The full 4th Circuit’s coming decision will supplant the three-judge panel’s 2-1 ruling from November.

“On the one hand, the BPD has a clearly demonstrated need for this surveillance,” Judge J. Harvie Wilkinson III wrote for the slim majority.

“The violent crime rates in Baltimore are astonishing, being undisputably among the worst in the country,” Wilkinson added. “And despite law enforcement’s best efforts, its low clearance rates – just 32.1% in 2019 for murders – shows the challenge is formidable and this tool important.
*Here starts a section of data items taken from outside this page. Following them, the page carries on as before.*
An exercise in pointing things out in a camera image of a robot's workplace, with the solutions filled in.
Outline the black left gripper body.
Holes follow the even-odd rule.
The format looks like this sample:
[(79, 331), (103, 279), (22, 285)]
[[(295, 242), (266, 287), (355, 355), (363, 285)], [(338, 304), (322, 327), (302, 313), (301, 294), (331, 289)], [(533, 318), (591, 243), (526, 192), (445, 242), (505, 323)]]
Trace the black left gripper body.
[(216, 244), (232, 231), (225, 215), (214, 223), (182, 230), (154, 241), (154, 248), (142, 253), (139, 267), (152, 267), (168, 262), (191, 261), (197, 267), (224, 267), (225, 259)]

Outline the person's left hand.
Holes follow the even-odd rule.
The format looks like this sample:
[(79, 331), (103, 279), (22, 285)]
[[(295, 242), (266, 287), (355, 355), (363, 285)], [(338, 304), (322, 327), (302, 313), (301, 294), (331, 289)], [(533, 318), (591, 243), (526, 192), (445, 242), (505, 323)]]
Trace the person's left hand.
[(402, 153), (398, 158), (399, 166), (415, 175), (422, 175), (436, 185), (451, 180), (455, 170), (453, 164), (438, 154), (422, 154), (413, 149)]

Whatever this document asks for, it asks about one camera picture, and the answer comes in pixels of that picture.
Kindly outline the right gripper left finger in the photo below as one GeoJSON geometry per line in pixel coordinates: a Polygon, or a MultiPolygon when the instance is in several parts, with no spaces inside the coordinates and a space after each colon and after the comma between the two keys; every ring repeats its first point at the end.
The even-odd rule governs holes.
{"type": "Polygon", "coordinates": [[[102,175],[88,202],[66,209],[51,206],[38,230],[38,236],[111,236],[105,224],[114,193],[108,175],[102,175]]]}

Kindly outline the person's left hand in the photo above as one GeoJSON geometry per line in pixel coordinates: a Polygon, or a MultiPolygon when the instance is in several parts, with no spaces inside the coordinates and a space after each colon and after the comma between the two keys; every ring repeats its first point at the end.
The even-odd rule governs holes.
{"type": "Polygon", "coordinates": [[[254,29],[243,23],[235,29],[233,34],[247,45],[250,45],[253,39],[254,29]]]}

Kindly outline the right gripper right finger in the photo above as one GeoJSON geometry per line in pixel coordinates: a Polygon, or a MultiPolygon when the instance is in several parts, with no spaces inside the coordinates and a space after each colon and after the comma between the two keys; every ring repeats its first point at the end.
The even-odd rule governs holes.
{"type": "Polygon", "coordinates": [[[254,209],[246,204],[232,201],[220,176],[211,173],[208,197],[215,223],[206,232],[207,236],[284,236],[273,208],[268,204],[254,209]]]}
On the other hand, the program has been carefully designed to impose a minimal burden on constitutional rights.”

For example, the program’s aerial surveillance of people in public places for limited times does not violate their reasonable – and constitutionally protected — expectation of privacy.

“AIR is merely a tool used to track short-term movements in public, where the expectation of privacy is lessened,” wrote Wilkinson, who was joined in the opinion by Judge Paul V. Niemeyer.

“Although we conclude that AIR does not invade a reasonable expectation of privacy, our decision should not be interpreted as endorsing all forms of aerial surveillance,” Wilkinson added in the opinion affirming U.S. District Judge Richard D. Bennett’s April ruling. “We do not address a surveillance program that includes, for example, 24-hour surveillance of indoor and outdoor space using photographs that allow analysts to immediately identify the specific people being photographed.”

Chief Judge Roger L. Gregory dissenting, saying Baltimore’s desire to stem gun violence did not justify its spying on city residents without a warrant.

“No crime rate can justify the aerial surveillance of an entire city, wholly unchecked by the judiciary,” Gregory wrote.

“I cast no aspersions on the majority’s sincere concerns regarding the problem of crime in the city of Baltimore,” Gregory added. “However, the manner in which policing occurs is just as important as the level of policing. ... This court should not invoke the tragedies imparted by gun violence in Baltimore to justify its grant of sweeping surveillance powers to the BPD.”

The ACLU filed its challenge to the AIR program on behalf of the Black advocacy group Leaders of a Beautiful Struggle and Baltimore activists Erricka Bridgeford and Kevin James, who advocate for gun control, school funding, housing rights and immigrants.

Their advocacy requires them to visit high-crime and other areas in the city, leaving their private movements and confidential meetings vulnerable to the overhead surveillance, the ACLU stated in its challenge.

The 4th Circuit panel issued its ruling in Leaders of a Beautiful Struggle et al. v. Baltimore Police Department et al., No. 20-1495.